High performance of integration builds is one of the keys to risk-free software development. This article discusses simple and advanced approaches towards addressing concerns of performance of integration builds.
Notion Of An Integration Build
Software build is a process of transforming of project code base into usable applications. An integration build is a build that is performed to ensure that new changes integrate well into the existing code base. Integration builds provide feedback on quality of new changes. This feedback is used to deliver timely fixes if the changes don't integrate and break the project code base. Integration builds are often run by a dedicated build management server and are triggered when new changes are detected in a version control system. Running integration builds continuously is also known as continuous integration.
Performance Requirements For Integration Builds
The main value of an integration build is a feedback on quality of new changes. With fast builds build breakage can be identified and addressed in lesser time, reducing risks caused by delays in project delivery. That is why build speed is the most important characteristic of an integration build.
Approaches For Addressing Build Speed Concerns
Software build processes are highly I/O, memory and computationally intensive. It is possible to address build speed concerns by increasing computational resources available to a build server. Build performance can be further improved by applying advanced approaches, such as:
- Partitioning build server load though build remoting
- Parallelizing build process through build clustering
- Partitioning of test execution
Adding Computational Resources
Build speed can be improved by adding computational resources available to a build management server. Such resources include: CPU speed, quantity of CPUs, RAM, disk and network I/O. Yet, vertical scalability by adding computational resources to a single build machine is limited for such resources cannot be added indefinitely. More advanced options should be considered to scale build performance further.

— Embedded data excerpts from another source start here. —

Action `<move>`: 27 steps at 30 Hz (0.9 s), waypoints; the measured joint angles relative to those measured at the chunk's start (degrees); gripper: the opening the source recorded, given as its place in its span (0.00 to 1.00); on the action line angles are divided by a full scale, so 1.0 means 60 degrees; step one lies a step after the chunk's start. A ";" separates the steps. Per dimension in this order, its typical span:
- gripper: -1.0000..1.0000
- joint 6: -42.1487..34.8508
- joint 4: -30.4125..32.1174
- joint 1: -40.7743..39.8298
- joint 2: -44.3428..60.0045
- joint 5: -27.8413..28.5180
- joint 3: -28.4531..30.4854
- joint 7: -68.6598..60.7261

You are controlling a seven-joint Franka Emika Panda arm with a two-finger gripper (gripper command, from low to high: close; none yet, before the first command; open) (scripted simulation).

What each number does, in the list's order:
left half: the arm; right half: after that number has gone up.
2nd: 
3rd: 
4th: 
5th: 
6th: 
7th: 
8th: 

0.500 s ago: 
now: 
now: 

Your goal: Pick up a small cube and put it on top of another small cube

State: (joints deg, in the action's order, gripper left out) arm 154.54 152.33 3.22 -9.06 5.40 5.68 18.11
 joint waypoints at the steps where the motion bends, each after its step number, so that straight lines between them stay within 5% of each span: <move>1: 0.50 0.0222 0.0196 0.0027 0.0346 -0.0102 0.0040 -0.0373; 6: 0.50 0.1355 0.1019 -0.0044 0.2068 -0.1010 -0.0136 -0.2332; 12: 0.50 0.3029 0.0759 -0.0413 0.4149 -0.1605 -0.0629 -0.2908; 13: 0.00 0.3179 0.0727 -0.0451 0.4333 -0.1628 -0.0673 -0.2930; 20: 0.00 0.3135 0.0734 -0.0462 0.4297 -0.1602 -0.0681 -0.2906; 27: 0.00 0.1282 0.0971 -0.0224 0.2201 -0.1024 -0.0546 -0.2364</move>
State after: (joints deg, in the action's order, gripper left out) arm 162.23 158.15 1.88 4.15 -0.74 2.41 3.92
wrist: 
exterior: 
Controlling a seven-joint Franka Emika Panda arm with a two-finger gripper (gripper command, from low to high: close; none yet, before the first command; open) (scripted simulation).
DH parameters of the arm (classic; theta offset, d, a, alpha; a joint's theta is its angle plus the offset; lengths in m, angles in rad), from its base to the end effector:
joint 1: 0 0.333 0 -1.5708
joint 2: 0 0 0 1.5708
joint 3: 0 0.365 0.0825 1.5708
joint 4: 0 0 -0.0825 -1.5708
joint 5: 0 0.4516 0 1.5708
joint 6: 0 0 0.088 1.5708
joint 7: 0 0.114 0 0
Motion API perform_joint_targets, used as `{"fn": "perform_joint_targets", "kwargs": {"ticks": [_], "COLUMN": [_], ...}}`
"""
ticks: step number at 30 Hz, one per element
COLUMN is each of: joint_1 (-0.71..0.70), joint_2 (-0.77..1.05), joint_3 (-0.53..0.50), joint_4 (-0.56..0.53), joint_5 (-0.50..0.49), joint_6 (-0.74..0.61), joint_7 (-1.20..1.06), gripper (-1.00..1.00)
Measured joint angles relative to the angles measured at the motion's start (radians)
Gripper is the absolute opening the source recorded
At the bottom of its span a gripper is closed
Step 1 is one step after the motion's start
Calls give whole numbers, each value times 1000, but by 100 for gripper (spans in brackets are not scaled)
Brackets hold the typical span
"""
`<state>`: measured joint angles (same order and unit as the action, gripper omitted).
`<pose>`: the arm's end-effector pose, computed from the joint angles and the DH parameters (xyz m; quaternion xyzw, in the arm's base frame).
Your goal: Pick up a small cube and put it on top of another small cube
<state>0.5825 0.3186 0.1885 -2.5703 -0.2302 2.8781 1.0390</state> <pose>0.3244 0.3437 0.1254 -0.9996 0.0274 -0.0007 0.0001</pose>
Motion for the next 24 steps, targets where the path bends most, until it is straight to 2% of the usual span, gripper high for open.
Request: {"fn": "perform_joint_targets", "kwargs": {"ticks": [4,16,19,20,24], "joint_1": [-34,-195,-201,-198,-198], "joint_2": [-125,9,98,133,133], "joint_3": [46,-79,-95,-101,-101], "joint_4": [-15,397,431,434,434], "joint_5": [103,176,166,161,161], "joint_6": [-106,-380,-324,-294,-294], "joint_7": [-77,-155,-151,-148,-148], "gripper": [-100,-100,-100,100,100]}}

Picture 1. Increasing build speed by adding computational resources
Partitioning Build Server Load
A single-box build machine soon becomes either I/O or CPU bound. Also, financial concerns may limit growth - SMP systems with a high number of processors can be expensive. Once the limit for vertical scalability is reached, the load on the build server can be distributed evenly by moving some or all of the build processes to rather inexpensive build machines running in a remote builder mode while being controlled by a central build manager. While this approach requires using advanced build tools such as Parabuild, it allows scaling build infrastructure further as the load grows.
Picture 2. Moving load from a build management server to remote builders
Though partitioning load on the build management server addresses overloading of a single build box by moving load out, the build time remains limited by performance of a machine running a build. Build time can be further decreased by running parts of a single build process in parallel.
Parallelizing Build Process
A typical build process is made of a sequence of steps that a normally execute in a sequential manner. Depending on how build steps depends on each other, some the build steps can be run in parallel by a set of remote machines. Also, certain steps such as compilation may be parallelized as well. The approach when a set of remote machines executes parts of a particular build step in parallel is also known as a build clustering and is available in new generation of build tools such as ElectricAccelerator and Incredibuild, it helps to scale build performance beyond capabilities of a single build box and further decrease build time.
Picture 3. Parallelizing build execution using build clustering
Partitioning Test LoadUnit tests running in a batch mode are an important part of a successful integration build because they validate those new changes doesn't introduce regression of quality of the code base. Over time, the number of tests grows, so does time to run the tests. Running tests is subject to the same performance concerns seen in software builds. Test performance can be improved by breaking a test set into groups that are deployed into remote builders. Each remote builder may run its own test group in parallel with other remote builders. Upon completion of all test groups runs test results are consolidated back at the build management server and presented for failure analysis or for archival.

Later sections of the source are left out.